WHAT IS NEEDED ▸ Below are the records. Gather each line that holds "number".
(Beginning of DATA SUPPLIED)
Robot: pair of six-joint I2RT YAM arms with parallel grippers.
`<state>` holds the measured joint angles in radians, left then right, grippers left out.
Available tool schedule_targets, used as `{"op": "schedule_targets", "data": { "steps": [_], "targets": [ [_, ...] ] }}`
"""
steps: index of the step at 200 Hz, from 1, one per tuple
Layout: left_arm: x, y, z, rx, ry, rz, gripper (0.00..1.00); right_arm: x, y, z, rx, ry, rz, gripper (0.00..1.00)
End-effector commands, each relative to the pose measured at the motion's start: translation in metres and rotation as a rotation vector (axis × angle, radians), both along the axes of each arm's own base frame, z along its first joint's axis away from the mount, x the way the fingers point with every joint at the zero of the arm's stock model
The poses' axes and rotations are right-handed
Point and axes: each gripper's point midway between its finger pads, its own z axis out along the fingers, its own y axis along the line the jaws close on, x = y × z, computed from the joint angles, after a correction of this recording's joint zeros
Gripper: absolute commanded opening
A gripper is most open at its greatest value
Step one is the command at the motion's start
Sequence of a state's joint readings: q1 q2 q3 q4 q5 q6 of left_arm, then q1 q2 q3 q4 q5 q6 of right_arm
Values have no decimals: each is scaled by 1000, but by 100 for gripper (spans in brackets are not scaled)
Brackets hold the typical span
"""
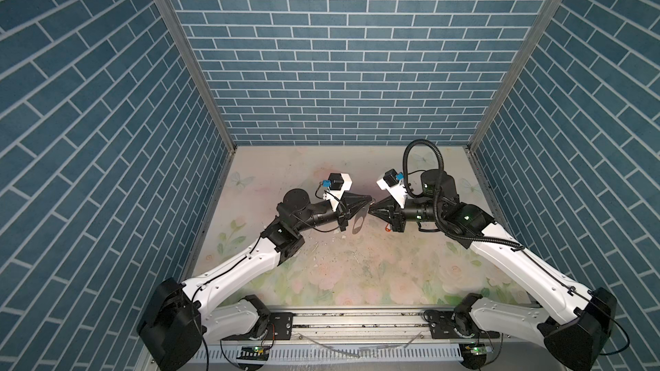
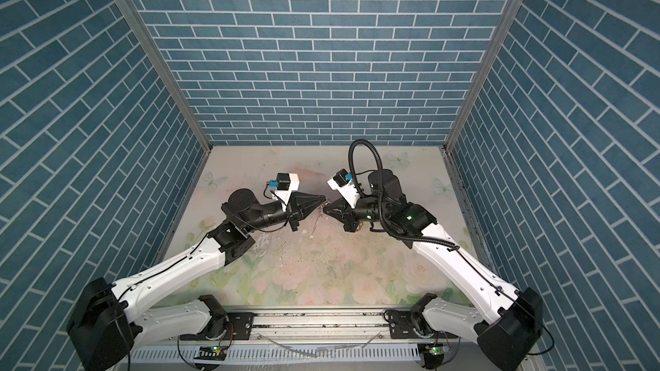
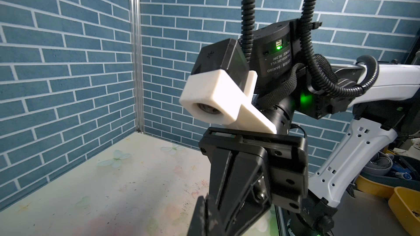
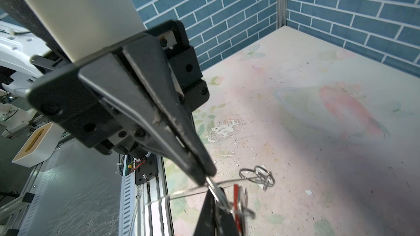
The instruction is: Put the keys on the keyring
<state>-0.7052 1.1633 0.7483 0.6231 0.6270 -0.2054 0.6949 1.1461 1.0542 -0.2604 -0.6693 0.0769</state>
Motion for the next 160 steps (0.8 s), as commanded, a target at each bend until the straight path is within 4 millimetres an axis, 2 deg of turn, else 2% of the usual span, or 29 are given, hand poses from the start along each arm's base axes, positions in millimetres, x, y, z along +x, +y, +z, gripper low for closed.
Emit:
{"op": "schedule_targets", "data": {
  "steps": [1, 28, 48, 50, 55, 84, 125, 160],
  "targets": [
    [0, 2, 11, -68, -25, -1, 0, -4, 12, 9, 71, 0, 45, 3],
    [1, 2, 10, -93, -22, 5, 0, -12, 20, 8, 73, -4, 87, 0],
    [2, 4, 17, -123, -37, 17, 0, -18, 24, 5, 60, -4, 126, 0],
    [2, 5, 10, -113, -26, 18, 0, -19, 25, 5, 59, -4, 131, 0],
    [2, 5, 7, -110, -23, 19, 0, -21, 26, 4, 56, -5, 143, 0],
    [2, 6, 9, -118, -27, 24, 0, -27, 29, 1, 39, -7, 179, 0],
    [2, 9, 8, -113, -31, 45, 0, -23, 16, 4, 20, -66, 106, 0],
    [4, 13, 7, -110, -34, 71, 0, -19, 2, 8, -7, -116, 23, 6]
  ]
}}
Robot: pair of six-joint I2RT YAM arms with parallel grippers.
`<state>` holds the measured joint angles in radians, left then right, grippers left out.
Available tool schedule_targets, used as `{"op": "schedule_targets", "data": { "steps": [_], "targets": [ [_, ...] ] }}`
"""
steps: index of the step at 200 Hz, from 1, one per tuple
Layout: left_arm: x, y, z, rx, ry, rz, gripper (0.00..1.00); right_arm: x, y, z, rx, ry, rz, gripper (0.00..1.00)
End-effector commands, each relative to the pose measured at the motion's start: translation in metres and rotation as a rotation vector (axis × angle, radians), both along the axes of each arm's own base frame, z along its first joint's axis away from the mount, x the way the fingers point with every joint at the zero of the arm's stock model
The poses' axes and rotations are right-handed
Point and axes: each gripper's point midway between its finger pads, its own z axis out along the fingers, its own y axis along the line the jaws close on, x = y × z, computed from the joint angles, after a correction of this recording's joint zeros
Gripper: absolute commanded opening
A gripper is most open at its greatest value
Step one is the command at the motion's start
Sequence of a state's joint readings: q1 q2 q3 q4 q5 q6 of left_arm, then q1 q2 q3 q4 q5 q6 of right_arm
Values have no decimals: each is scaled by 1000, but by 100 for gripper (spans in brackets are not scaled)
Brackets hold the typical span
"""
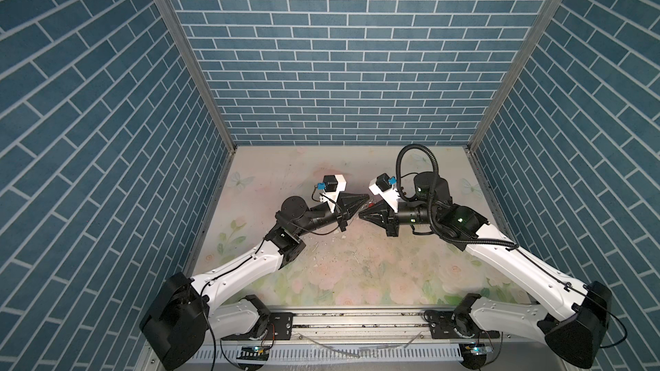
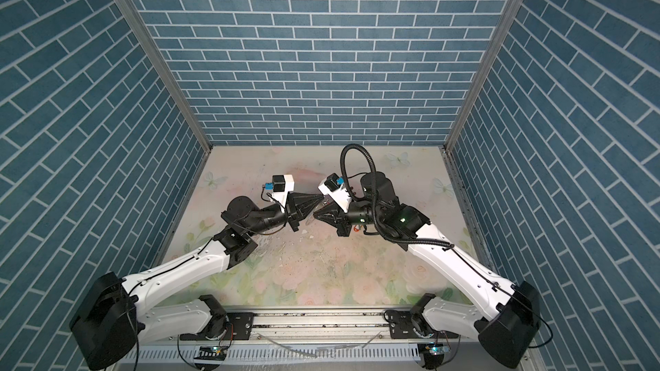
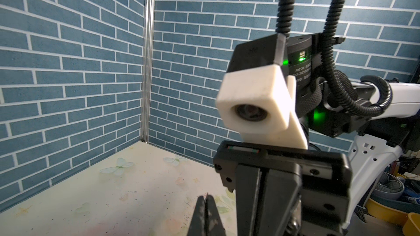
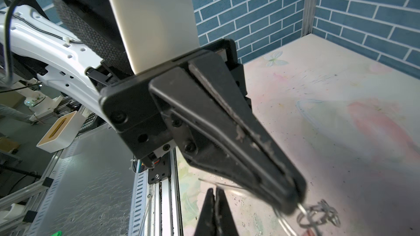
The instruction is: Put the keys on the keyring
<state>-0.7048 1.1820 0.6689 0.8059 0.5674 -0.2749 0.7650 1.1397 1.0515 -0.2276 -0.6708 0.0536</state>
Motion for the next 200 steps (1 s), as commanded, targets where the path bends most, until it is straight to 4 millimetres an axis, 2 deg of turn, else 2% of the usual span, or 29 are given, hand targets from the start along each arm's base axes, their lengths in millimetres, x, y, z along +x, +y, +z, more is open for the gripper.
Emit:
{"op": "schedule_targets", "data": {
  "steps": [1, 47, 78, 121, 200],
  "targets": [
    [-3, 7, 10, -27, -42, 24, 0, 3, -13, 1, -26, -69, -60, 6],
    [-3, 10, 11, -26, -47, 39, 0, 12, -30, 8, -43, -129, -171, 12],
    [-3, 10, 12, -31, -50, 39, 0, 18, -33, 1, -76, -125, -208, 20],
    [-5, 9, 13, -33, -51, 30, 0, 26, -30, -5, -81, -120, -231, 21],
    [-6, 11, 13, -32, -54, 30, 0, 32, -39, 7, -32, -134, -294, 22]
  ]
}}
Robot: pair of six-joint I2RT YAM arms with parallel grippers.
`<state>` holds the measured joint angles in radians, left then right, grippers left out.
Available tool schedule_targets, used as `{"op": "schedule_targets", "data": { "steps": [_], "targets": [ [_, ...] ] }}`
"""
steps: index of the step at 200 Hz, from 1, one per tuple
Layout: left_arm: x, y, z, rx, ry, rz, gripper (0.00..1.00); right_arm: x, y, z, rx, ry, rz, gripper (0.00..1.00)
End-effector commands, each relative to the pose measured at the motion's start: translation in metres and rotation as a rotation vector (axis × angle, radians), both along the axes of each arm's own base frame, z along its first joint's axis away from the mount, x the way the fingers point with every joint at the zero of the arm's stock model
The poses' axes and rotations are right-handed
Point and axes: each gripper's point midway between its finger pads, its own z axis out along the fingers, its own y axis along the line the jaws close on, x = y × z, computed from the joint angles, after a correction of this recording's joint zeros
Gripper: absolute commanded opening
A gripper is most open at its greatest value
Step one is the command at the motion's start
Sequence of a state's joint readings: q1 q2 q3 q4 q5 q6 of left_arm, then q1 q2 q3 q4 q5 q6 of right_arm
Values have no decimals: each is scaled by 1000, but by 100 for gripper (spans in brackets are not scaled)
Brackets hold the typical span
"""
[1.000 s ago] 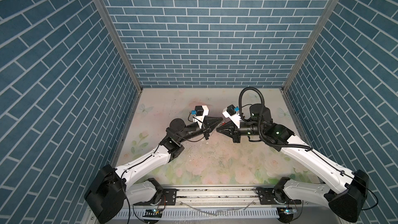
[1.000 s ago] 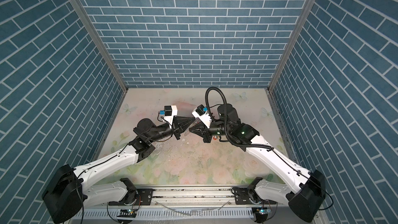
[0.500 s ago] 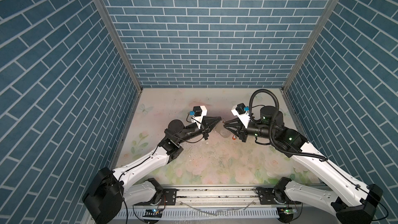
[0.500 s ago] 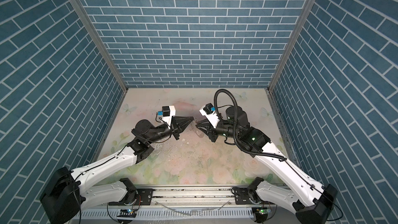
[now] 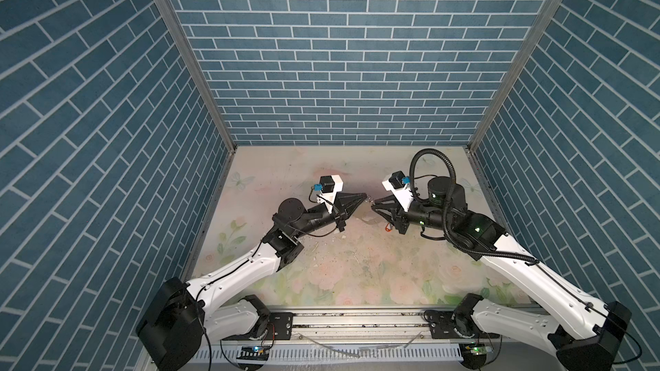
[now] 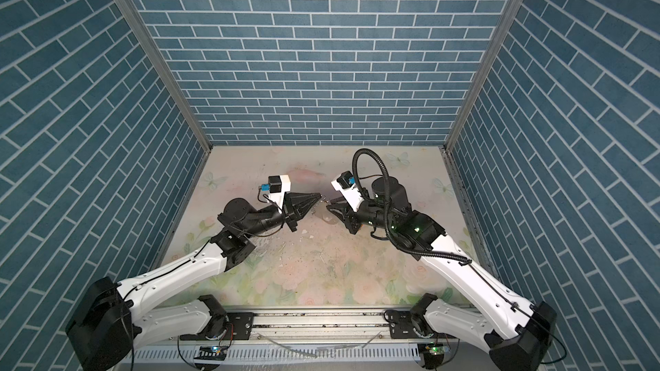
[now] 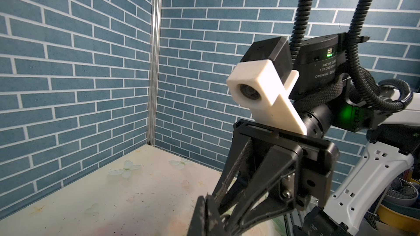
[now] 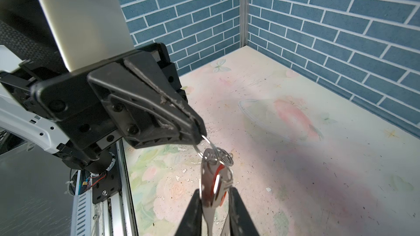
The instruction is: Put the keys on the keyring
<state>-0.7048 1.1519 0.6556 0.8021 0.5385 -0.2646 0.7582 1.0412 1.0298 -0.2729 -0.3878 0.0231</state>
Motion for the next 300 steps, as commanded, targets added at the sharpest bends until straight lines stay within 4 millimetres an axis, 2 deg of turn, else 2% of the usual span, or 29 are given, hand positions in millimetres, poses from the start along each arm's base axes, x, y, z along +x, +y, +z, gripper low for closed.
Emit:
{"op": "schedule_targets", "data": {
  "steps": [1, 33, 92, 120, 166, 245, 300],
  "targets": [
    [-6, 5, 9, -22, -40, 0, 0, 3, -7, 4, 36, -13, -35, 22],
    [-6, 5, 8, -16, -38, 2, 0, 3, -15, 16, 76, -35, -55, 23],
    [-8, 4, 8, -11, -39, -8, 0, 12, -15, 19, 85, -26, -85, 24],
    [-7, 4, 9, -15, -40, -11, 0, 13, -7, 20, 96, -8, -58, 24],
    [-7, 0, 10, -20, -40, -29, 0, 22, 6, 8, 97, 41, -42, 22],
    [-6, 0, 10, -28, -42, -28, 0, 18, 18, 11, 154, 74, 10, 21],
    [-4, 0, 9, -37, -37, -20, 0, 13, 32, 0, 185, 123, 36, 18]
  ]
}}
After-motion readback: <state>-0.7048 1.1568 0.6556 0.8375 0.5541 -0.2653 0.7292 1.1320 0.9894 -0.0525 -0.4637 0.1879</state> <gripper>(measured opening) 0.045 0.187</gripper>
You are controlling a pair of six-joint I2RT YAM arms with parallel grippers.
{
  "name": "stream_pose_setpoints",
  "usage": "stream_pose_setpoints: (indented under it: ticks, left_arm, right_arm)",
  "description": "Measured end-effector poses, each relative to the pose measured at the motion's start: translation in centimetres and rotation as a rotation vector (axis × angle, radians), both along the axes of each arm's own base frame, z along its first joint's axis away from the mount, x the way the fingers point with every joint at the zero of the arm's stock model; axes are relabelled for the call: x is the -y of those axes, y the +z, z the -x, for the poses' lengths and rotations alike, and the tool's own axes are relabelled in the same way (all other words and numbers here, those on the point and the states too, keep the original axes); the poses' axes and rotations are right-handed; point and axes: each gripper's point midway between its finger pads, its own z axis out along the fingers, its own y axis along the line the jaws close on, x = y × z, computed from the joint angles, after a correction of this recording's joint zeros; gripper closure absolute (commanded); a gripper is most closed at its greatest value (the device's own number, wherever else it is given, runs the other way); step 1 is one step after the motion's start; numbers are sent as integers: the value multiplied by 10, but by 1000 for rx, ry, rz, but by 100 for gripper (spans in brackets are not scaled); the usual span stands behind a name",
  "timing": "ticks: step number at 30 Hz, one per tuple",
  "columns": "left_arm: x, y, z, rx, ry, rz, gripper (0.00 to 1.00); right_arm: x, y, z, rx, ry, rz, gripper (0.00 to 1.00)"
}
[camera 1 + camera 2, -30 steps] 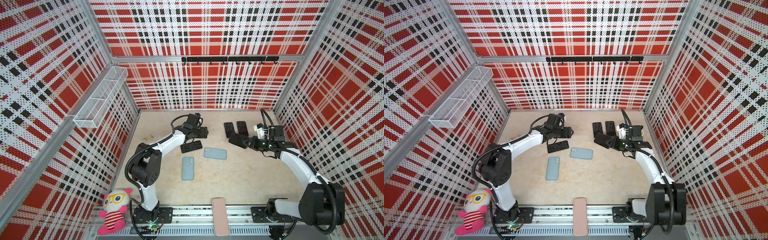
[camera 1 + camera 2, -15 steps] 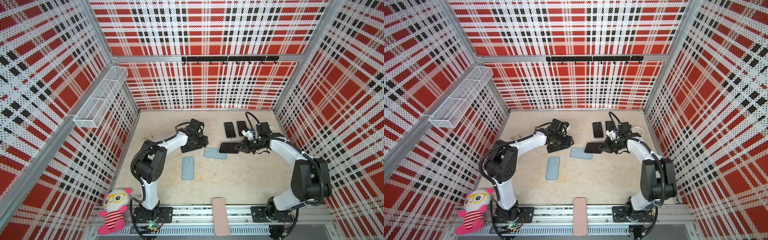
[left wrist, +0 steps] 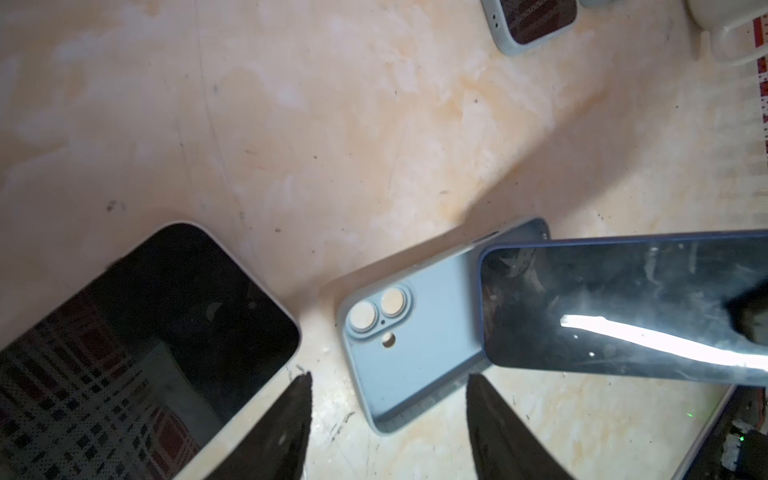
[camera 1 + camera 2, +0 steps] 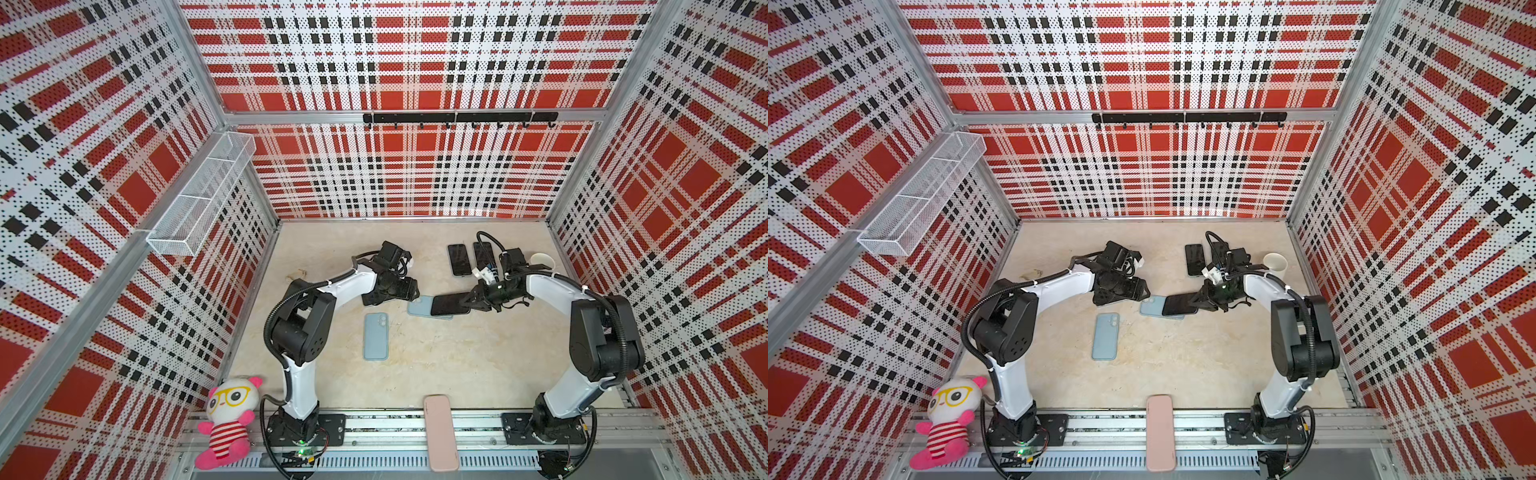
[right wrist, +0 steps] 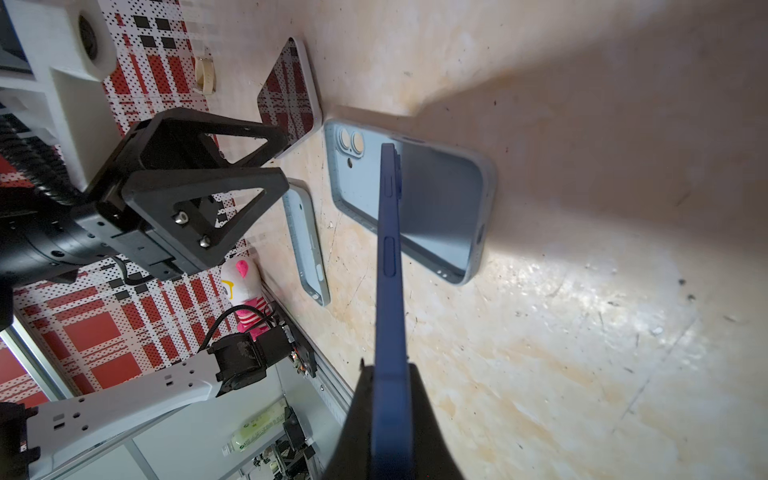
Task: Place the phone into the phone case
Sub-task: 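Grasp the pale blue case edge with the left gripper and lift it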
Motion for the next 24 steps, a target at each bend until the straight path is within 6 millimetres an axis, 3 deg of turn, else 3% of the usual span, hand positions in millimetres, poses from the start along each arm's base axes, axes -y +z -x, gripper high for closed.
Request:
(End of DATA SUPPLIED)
RESULT OF THE TASK ▸
  "description": "Measured end-effector poses, each relative to the pose measured at the motion's start: translation in centimetres and rotation as a rotation vector (axis × angle, radians), both along the axes of each arm's own base frame, z along its first joint's axis away from the mount, x the way the fingers point with every joint at the zero of the arm's stock model; axes are relabelled for the call: x is the -y of those axes, y the +z, z the -x, for the poses' lengths and rotations alike, and the tool's own axes are relabelled in the same way (all other words and numbers here, those on the point and the states too, keep the original axes); the poses' axes and rotations are right-handed; point and axes: each gripper's point midway between its finger pads, its own z axis out along the fingers, its own y axis along the line the jaws close on, x = y × z, computed from the joint angles, after a correction of this recording's joint zeros; gripper closure absolute (commanded); a gripper is most closed at its greatest value (the device's own number, wherever else it is given, runs the other way); step 1 is one step after the motion's start; numbers are sent as integers: the value multiplied by 10, but by 1000 for rx, ry, rz, but by 100 for gripper (spans in brackets are not scaled); the usual span stands behind a name",
  "timing": "ticks: step number at 30 Hz, one per tuple",

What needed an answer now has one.